Было десять часов утра. Апрельское солнце заливало светом нежную зелень деревьев. Освеженный ночной грозою воздух был полон сладостной истомы. Изредка всадник, проскакав по Вдовьей аллее, нарушал безмолвие уединенного уголка. В конце тенистой аллеи, напротив хижины, носившей название «Лилльская Красавица», Эварист, сидя на деревянной скамейке, поджидал Элоди. С того дня, как их пальцы встретились на батистовом шарфе и дыхание смешалось, он не был ни разу в «Амуре-Художнике». Целую неделю гордый стоицизм

и все возраставшая робость удерживали его вдали от Элоди. Он отправил ей пылкое письмо, мрачное и серьезное, в котором, излагая причины своего недовольства гражданином Блезом, но умалчивая о своей любви и скрывая скорбь, заявлял о принятом им решении не переступать порога лавки и, по-видимому, собирался сдержать слово с твердостью, которая вовсе не улыбалась влюбленной девушке.

Обладая совсем противоположным характером, Элоди, ни за что не желавшая поступаться тем, что она считала своим добром, сразу стала раздумывать, каким способом вернуть себе друга сердца. Сначала она намеревалась пойти прямо к нему в мастерскую, на Тионвилльскую площадь. Но, зная, что он отличается грустным нравом и, судя по письму, сильно раздражен, и опасаясь, как бы он не перенес на нее злобы, которую питал к отцу, и не стал избегать ее в дальнейшем, она решила, что лучше назначить ему сентиментальное и романтическое свидание, от которого он никак не мог уклониться и которое даст возможность переубедить его и понравиться ему, ибо уединение поможет ей очаровать и покорить его.

В эту эпоху во всех английских парках, во всех модных местах гуляний по чертежам ученых архитекторов были сооружены хижины, удовлетворявшие склонности горожан к сельской жизни. Хижина «Лилльская Красавица», арендованная продавцом лимонада, упиралась одной из своих якобы ветхих стен в искусственные развалины старинной башни, соединяя таким образом прелесть сельского ландшафта с меланхолией руин. Очевидно, считая, что для чувствительных сердец еще недостаточно хижины и разрушенной башни, продавец лимонада соорудил под ивой могильный холм и водрузил на нем колонну с погребальной урной, украшенную надписью «Клеониса своему верному Азору». Хижины, развалины, гробницы! Накануне своей гибели аристократия воздвигала в наследственных парках эти символы нищеты, уничтожения и смерти. А теперь горожане-патриоты с удовольствием пили, плясали, предавались любви в искусственных хижинах, в тени искусственных развалин искусственных монастырей, среди искусственных гробниц, ибо и те и другие были поклонниками природы, учениками Жан-Жака, и те и другие одинаково обладали чувствительными, расположенными к мечтательности сердцами.

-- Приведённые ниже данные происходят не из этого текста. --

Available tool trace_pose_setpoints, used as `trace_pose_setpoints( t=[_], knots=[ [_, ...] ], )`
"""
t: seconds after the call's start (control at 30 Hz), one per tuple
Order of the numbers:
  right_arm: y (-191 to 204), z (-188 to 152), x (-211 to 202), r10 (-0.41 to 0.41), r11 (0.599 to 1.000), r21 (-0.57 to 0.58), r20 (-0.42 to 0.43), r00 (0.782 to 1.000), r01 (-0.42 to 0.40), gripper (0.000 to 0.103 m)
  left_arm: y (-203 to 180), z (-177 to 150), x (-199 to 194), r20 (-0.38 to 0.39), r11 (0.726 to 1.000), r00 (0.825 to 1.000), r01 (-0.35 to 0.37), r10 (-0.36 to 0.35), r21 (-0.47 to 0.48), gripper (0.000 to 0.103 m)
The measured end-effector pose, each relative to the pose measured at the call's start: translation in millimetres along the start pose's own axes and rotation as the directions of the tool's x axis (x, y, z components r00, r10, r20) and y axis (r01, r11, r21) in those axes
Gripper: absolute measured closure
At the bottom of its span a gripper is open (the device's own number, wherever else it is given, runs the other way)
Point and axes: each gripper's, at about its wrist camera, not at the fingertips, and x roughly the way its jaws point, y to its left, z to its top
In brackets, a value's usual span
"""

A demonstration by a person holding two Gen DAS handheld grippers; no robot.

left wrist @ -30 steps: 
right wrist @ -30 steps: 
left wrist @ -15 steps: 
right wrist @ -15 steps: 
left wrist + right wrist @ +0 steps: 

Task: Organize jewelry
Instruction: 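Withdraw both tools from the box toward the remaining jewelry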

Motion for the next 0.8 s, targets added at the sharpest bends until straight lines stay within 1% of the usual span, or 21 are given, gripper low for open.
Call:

Явившись на свидание ранее назначенного часа, Эварист стал ожидать, измеряя время, как маятником, биением собственного сердца. Прошел патруль, ведя куда-то арестованных. Спустя десять минут женщина, вся в розовом, с букетом в руке, как этого требовала мода, проскользнула в хижину в сопровождении кавалера в треуголке, красном фраке, полосатом жилете и полосатых панталонах; оба до того были похожи на прежних щеголей, что поневоле приходилось согласиться с гражданином Блезом, утверждавшим, будто у людей есть такие свойства, которых не в состоянии изменить никакая революция.